Paint Your Shirt


“Billie’s Bounce”
© 2019, Molly Larson Cook
Acrylic on Canvas


Over the years as an art student, an art history major, artist, and simply one interested in the lives and work of many artists, I’ve read a lot of books about art – technique, color theory, design principles, marketing. I’ve acquired some of the books and picked up others at one library or another.

But two of them, always within reach, mean most to me and neither have much to say about technique, color theory, design principles or how to sell a darned thing. Both have a lot more to say about exactly what their titles promise.

One is Art & Fear: Observations On the Perils (and Rewards) of Artmaking by David Bayles & Ted Orland, also subtitled An Artist’s Survival Guide.  The other is the now-classic 1923 book by Robert Henri, The Art Spirit. Even though Henri worked and wrote long before the heyday of abstract expressionism, his thoughts and advice resonate.

The message in both books is pretty simple and certainly similar:  Do your own work. Trust your work. Learn from others, but find your own path. Look around you at the larger world. Learn from that world. Study many things.  Live fully.  And bravely. Take risks.

The message to look around and study other things is a strong one for me.  I’m a poet, a jazz aficionado, and someone who finds meaning, for better or for worse, in almost every subject.  If you’ve read my posts here before, you’ll know that paintings in my current series are titled with the names of jazz tunes.  I’m not trying to paint the tune or the message in the lyrics (if there are lyrics) or represent it in any way.  I just like the names of the tunes and I like giving them fresh air in a different venue.

I also subscribe to a site that offers advice to jazz musicians learning to improvise.  And what, after all, is abstract expressionism but improvisation with paint?

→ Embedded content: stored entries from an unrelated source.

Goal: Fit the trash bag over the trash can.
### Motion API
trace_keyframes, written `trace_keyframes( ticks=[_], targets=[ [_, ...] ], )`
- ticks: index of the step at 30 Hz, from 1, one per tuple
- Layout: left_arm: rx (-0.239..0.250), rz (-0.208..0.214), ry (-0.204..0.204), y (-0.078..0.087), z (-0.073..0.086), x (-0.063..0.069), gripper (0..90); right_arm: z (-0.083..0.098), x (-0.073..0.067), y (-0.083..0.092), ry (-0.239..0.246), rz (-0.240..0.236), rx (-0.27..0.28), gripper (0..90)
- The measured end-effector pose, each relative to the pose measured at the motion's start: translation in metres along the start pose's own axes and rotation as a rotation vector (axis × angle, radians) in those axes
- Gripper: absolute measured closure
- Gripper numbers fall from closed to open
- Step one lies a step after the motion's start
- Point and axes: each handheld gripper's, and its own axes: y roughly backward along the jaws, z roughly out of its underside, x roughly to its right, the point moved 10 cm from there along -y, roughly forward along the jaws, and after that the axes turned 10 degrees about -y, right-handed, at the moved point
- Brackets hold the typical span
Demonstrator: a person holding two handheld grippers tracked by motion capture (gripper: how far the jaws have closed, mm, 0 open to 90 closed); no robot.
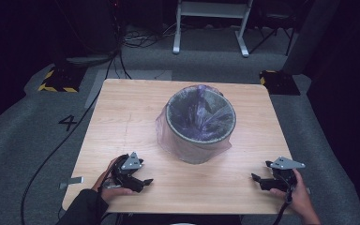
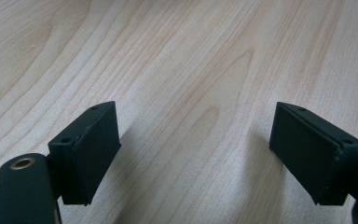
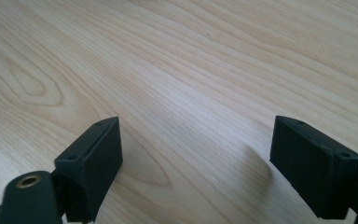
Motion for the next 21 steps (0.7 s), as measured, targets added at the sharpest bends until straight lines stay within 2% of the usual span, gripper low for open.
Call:
trace_keyframes(
  ticks=[3,6,11,21],
  targets=[
    [-0.001,-0.003,0.001,0.0,0.0,0.0,15.5,0.006,0.009,0.004,-0.051,-0.005,0.017,15.3],
    [-0.003,-0.006,0.002,0.0,0.0,0.0,15.3,0.011,0.019,0.01,-0.099,0.016,0.013,15.2],
    [-0.006,-0.007,0.003,0.0,0.0,-0.001,15.3,0.015,0.028,0.014,-0.112,0.029,0.017,15.3],
    [-0.006,-0.005,0.001,0.0,0.0,-0.001,15.3,0.015,0.028,0.014,-0.118,0.035,0.016,15.0]
  ],
)
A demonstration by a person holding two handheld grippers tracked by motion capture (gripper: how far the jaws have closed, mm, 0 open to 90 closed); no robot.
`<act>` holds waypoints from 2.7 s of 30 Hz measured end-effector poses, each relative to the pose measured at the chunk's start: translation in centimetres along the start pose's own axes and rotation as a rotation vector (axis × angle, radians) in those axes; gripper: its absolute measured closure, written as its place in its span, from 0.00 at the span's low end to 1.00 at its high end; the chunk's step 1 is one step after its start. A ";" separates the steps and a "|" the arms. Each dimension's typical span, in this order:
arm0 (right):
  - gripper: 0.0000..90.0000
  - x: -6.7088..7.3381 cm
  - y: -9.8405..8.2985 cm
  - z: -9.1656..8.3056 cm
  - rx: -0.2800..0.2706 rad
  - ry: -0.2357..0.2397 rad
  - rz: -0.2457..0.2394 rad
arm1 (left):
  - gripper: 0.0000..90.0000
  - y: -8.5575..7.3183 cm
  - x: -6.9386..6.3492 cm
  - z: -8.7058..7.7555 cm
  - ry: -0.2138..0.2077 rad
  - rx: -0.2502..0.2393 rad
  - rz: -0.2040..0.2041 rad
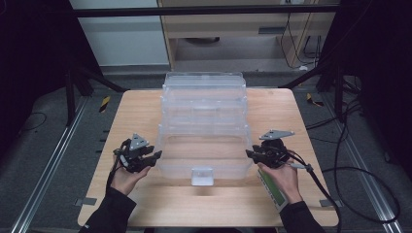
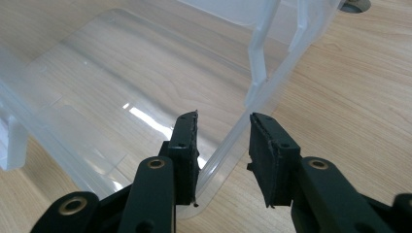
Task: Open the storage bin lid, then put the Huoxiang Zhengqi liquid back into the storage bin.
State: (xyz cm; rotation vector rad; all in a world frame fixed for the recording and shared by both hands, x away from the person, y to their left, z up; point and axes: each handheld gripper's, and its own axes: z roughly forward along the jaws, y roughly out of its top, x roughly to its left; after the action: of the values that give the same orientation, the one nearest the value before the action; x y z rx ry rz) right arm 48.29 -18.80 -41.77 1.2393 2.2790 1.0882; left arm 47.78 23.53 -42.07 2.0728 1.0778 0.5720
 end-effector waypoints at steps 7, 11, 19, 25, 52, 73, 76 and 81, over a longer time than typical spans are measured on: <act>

In one recent post, the advice to a young musician stuck in technique and expectations was: “Play your shirt.”  Wha?  I offer similar advice to painters stuck in technique and expectations:  “Paint your shirt.”  Shake off what you should be doing, what others are doing and paint what comes.  Your work. It’s a great all-purpose line to shake us out of our doldrums and our “knowledge” about what’s “right” in our painting.  The rules of art, like most rules, are meant to be broken.

Think about it.  Who’s going to come by, look at your painting, and tell you “That’s not your shirt.”  And you’re not going to tell yourself, “My shirt isn’t like that.”  The little voices in our heads, the critics – who are, after all, usually pretty small, anyway – won’t know what to say if you paint your shirt.  And that’s a good thing!  I’d like to have a show to see what a dozen artists come up with when the only requirement is to Paint Your Shirt.

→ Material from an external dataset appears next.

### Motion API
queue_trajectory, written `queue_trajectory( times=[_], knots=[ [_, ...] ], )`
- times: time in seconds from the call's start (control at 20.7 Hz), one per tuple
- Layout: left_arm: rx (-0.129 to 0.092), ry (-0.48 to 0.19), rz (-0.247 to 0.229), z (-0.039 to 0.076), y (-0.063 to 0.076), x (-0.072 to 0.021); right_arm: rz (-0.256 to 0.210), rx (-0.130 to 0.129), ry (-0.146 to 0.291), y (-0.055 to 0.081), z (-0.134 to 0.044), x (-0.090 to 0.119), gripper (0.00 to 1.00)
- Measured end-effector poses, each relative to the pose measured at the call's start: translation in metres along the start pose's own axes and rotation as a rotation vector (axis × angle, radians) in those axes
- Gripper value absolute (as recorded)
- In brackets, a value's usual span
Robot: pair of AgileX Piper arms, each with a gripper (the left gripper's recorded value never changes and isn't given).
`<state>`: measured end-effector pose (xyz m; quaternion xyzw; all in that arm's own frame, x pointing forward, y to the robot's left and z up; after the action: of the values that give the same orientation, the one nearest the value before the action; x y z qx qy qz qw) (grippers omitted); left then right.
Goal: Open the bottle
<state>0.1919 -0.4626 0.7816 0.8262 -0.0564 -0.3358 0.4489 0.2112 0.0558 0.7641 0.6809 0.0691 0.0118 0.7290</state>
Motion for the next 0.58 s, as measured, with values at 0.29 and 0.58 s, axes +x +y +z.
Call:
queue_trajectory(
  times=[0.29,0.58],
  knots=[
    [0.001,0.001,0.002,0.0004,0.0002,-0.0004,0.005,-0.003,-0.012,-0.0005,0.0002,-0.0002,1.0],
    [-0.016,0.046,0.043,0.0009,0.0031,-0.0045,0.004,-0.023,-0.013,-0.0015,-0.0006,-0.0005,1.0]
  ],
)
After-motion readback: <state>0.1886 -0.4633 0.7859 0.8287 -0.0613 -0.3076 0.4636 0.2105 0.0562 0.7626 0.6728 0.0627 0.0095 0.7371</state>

If you’re reading this and wondering “What the hell is she talking about?” let me give you a few other challenges.  Paint a line from Emily Dickinson.  Paint Time. Paint the sounds of making love. Paint the feeling you had when your youngest child went off to college. Paint hope. Paint loss.  Paint the melody of your favorite piece of classical music. Or any tune by Blood, Sweat & Tears.

Don’t bother looking at anyone else’s easel.  How they choose to do this exercise has nothing to do with you.  This is between you and your work.  Or as Bayles & Orland put it:

“The lessons you are meant to learn are in your work. To see them, you need only look at the work clearly — without judgement, without need or fear, without wishes or hopes. Without emotional expectations. Ask your work what it needs, not what you need. Then set aside your fears and listen, the way a good parent listens to a child.”

Paint your shirt.




2 thoughts on “Paint Your Shirt

  1. “…without judgement, without need or fear, without wishes or hopes.” YES! great post, Molly! Paint that shirt!